A Long Way to Go For a Joke: Behind the Scenes of "You Are Here"

Twenty-five weeks ago a one panel cartoon series premiered on this website under the banner of JCU Sunday Funnies.  The cartoon, You Are Here, was launched to make use of some concepts that were at least 20 years old along with a variety of new ones that have come up along the way.  But for the tireless efforts of Texas-based cartoonist Bobby Blakey, however, this series would never have gone further than my Ever-Ticking Brain.  Instead a cartoon idea sent to Bobby on a lark resulted not only in a means to bring some dusty ideas out of obscurity, but to inspire an ongoing series with more concepts in some stage of development than have been published to date.  In other words, you can look forward to more You Are Here comics for many more months to come.

As outlined in the first JCU Sunday Funnies post, this cartoon was initially conceived as a potential weekly strip for the Oak Cliff Tribune.  In the interest of having a “creative buffer”, the strip would not be proposed until at least three months worth of cartoons had been completed.  While I did manage to conjure up about 20 ideas in advance and even commit a few to paper, the project never gelled, largely due to not being particularly thrilled with my own art.  The original concept sketches and finished drawings were remanded to my “life’s papers” files but never forgotten.  So when the cartoon idea based on The Flintstones was so masterfully created by Bobby I decided to approach him about producing a series.  That this occurred has certainly been borne out over the last several months as week after week You Are Here remains a reliable feature of this website.  On the occasion of reaching 25 weeks of humor and art joining forces I thought it might be fun to show some of the process that has gone into brining you the focus of JCU Sunday Funnies since its inception.

Out of the Past and Present
With an available backlog of concepts to follow the first new idea in two decades it seemed like a good idea to move forward with You Are Here as a weekly feature on the JCU site.  In order to leave the door open for other such cartooning pursuits down the line I chose to publish under the JCU Sunday Funnies imprint.  This turned out to be a shrewd maneuver as there will in fact be a new cartoon in the mix next Sunday.  At the time I was trying to be forward thinking but also wondered if I could perpetuate this new comic for more than six months.  None the less I decided to have faith that I could have a new concept cross my thoughts often enough to maintain the feature and bolster the backlog of ideas I had come to call “The 20  Year Club”. 

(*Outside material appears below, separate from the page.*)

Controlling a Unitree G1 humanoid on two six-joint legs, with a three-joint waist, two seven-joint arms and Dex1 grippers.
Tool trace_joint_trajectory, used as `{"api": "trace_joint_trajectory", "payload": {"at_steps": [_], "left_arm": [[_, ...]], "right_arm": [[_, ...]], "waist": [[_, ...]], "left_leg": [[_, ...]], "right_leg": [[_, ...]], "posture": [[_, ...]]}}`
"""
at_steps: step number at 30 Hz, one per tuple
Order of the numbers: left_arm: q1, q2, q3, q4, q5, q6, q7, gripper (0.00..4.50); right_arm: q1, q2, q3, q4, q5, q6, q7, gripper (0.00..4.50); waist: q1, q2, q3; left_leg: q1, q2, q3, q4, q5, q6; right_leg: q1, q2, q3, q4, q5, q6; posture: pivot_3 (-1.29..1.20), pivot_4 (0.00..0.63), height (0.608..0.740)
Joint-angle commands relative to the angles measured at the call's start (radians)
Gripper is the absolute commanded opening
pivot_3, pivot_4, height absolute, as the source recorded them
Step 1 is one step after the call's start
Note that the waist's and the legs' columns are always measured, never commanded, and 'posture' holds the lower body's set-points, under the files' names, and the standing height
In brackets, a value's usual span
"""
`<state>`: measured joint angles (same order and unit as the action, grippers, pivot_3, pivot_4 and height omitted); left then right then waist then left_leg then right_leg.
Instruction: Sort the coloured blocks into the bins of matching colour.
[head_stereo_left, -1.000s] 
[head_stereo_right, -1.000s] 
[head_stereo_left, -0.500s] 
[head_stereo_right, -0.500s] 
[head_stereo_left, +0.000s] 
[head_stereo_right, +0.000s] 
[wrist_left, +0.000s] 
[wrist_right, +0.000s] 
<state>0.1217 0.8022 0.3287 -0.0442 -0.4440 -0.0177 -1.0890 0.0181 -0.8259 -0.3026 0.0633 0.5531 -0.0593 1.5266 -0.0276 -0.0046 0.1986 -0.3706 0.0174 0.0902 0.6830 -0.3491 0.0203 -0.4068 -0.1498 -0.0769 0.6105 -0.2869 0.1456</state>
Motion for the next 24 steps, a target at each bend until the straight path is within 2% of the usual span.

I need not have worried, however.  After an exhaustive search of my files I was able to dig up my original sketches for many of the comics that have been seen thus far or are coming in the near future and send them to Bobby along with notes on what I had in mind.  Within days his first new endeavors began to arrive in my email inbox.  The first two cartoons I received would become You Are Here #2 and You Are Here #7, both based on older concepts and sketches.  While these and other cartoons were rolling in two at a time I was coming up with new ideas and sending them to Bobby as well.  As a result, half of the first ten cartoons to be produced at full were based on brand new ideas that had come to me since the one that started it all.  As of this writing new ideas finalized into cartoons have been running roughly neck and neck by volume with the volume of the new exceeding that of the old by only two or three cartoons.

Varied Visions
From the outset the process involved in bringing my concepts to life for this series has remained largely unchanged.  Initially I sent Bobby scans of the original art from years past for as many of the cartoons as I could find in my files along with one or two concept sketches for new ideas.  With all of that in place I had the freedom to dig around in hopes of finding more of the art.  In the mean time Bobby had set to work on churning out enough of these comics that by early April I felt it was safe to begin weekly publication.  It was during this time that I began to realize something I would not define at full for some time, that as a cartoonist I am a much better illustrator.  Teaming up with Bobby on You Are Here brought this fact out again and again.  A prime example of this was the “honey bear” cartoon in which a bear dons a beekeeper’s protective gear to have a better shot at the honey he craves.  My 20 year old drawing had a cartoony bear but rather realistic bees watching over the hive.  When I received Bobby’s finished work I was taken aback by the anthropomorphic bees in the cartoon at first.  I quickly realized that this was as it should be, this was a cartoon after all! 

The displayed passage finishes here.